> **EXERCISE OBJECTIVE**
All of the data that follows should be given again exactly, without its images.
-*-
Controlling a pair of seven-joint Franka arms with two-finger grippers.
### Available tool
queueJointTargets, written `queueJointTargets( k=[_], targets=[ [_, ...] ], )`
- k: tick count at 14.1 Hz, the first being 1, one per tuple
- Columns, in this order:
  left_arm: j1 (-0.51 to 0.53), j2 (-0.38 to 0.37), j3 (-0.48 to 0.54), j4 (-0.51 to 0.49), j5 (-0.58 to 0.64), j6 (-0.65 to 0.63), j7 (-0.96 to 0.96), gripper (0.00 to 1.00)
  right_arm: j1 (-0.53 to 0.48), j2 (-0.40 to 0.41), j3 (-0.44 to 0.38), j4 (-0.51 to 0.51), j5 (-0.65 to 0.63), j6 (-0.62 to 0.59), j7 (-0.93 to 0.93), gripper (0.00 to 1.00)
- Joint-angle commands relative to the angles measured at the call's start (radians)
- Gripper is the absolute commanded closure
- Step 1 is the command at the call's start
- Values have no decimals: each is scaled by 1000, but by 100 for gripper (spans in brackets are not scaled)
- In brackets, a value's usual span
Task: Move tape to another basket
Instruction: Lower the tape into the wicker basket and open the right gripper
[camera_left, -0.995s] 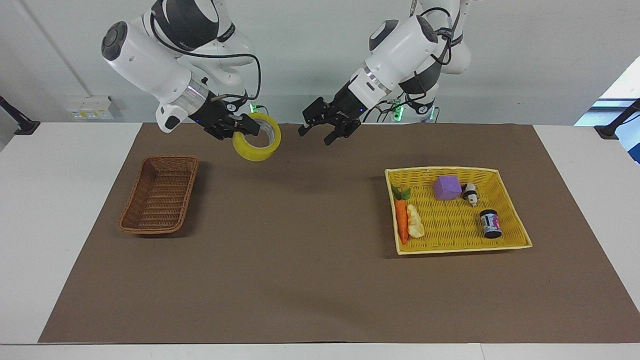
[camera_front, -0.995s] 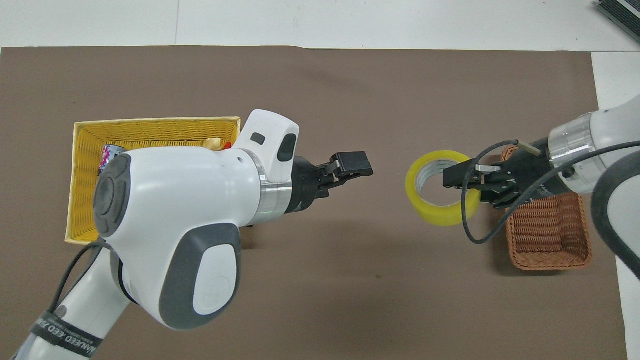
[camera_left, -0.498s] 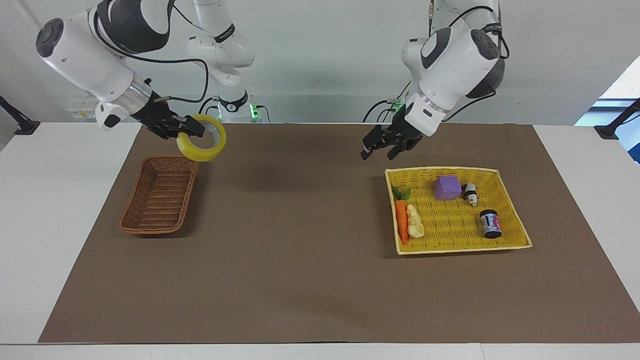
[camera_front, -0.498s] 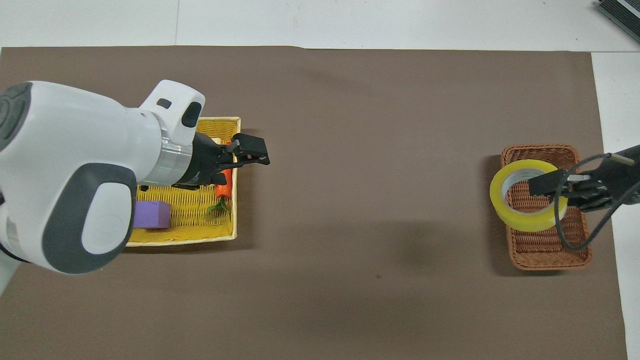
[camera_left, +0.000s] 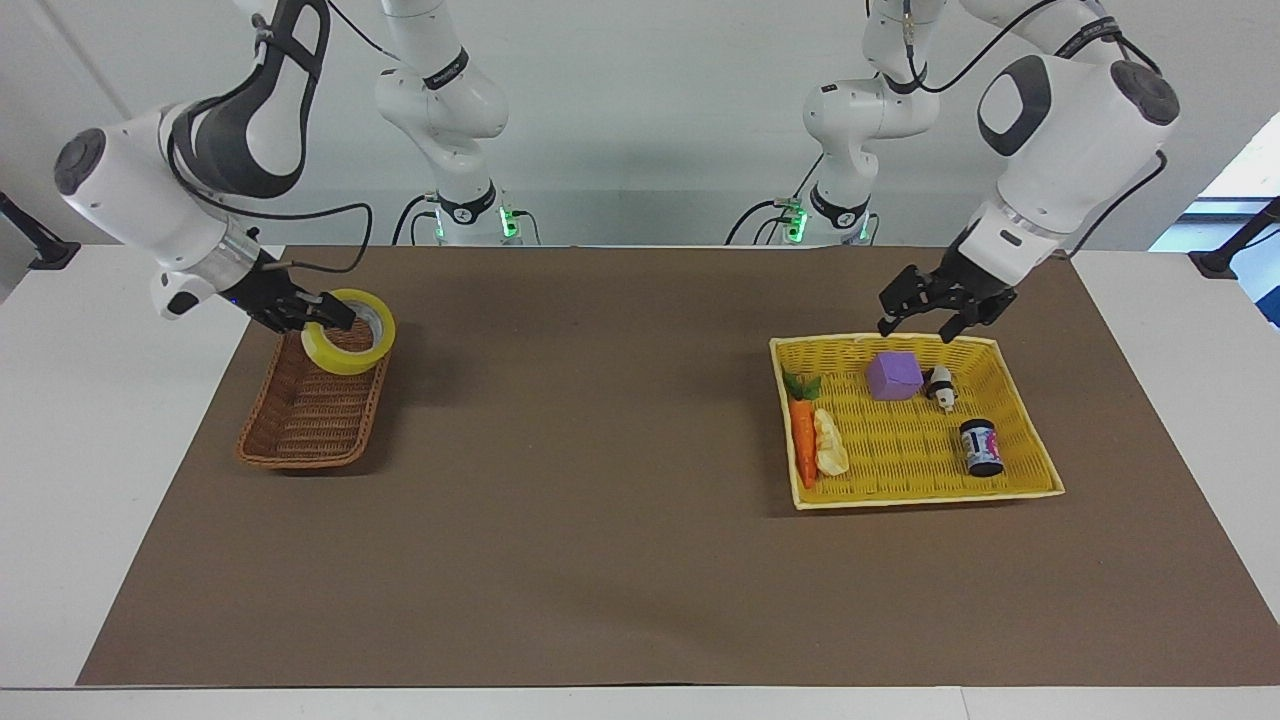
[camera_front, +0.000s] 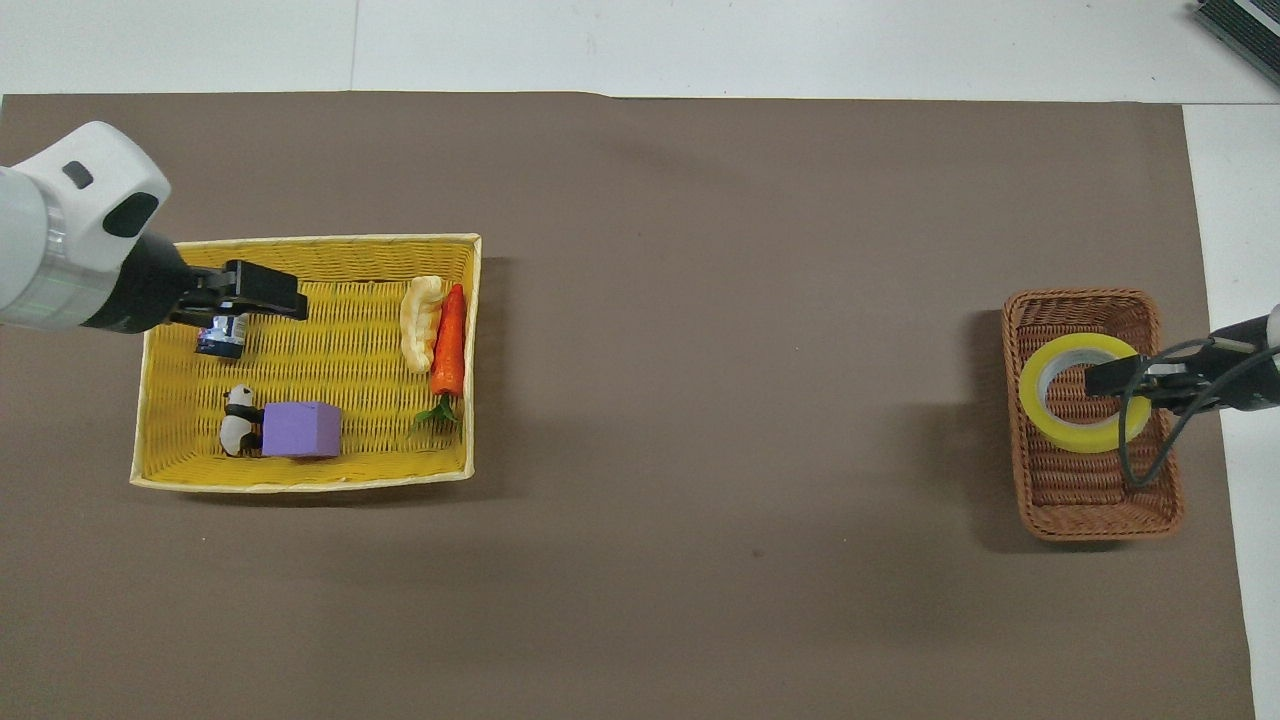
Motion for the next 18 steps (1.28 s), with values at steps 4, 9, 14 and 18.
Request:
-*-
> **WRITTEN RESPONSE**
Controlling a pair of seven-joint Franka arms with two-finger grippers.
### Available tool
queueJointTargets, written `queueJointTargets( k=[_], targets=[ [_, ...] ], )`
- k: tick count at 14.1 Hz, the first being 1, one per tuple
- Columns, in this order:
  left_arm: j1 (-0.51 to 0.53), j2 (-0.38 to 0.37), j3 (-0.48 to 0.54), j4 (-0.51 to 0.49), j5 (-0.58 to 0.64), j6 (-0.65 to 0.63), j7 (-0.96 to 0.96), gripper (0.00 to 1.00)
  right_arm: j1 (-0.53 to 0.48), j2 (-0.40 to 0.41), j3 (-0.44 to 0.38), j4 (-0.51 to 0.51), j5 (-0.65 to 0.63), j6 (-0.62 to 0.59), j7 (-0.93 to 0.93), gripper (0.00 to 1.00)
- Joint-angle commands relative to the angles measured at the call's start (radians)
- Gripper is the absolute commanded closure
- Step 1 is the command at the call's start
- Values have no decimals: each is scaled by 1000, but by 100 for gripper (spans in brackets are not scaled)
- In brackets, a value's usual span
Task: Move tape to another basket
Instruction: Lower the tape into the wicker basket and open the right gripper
[camera_left, -0.995s] 
[camera_front, -0.995s] 
[camera_left, -0.498s] 
[camera_front, -0.498s] 
[camera_left, +0.000s] 
[camera_front, +0.000s] 
Motion for the next 18 steps (1.28 s), with values at steps 4, 9, 14 and 18.
Request:

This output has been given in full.